TASK TO CARRY OUT: Each line of the listing that includes the string "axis" is to be identified and copied.

□ □ □ □ □ □ □

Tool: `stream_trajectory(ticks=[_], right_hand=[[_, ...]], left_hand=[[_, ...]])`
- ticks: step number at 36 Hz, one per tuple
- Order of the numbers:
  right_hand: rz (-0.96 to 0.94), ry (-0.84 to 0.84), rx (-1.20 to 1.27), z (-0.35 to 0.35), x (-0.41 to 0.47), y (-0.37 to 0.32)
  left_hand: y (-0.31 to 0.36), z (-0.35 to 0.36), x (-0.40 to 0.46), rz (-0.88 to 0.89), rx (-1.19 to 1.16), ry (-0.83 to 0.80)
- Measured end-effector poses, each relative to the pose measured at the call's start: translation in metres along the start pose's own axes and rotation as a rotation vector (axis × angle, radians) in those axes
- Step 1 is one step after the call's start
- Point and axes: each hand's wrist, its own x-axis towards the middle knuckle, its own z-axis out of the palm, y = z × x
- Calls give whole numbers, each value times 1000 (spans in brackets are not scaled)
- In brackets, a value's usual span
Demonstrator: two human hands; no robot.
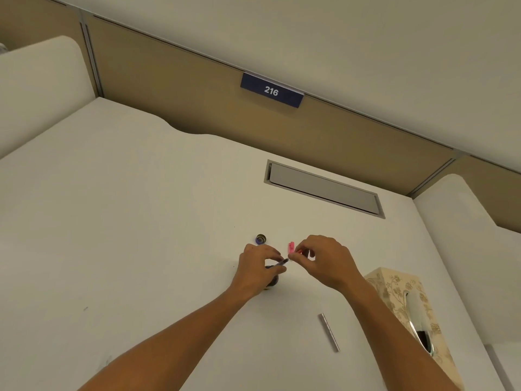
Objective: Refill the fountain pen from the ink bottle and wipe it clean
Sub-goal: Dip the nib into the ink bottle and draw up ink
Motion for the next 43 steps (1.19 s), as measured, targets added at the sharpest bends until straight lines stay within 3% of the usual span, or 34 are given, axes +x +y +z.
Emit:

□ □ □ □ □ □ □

EXERCISE RESPONSE:
- Measured end-effector poses, each relative to the pose measured at the call's start: translation in metres along the start pose's own axes and rotation as a rotation vector (axis × angle, radians) in those axes
- Point and axes: each hand's wrist, its own x-axis towards the middle knuckle, its own z-axis out of the palm, y = z × x

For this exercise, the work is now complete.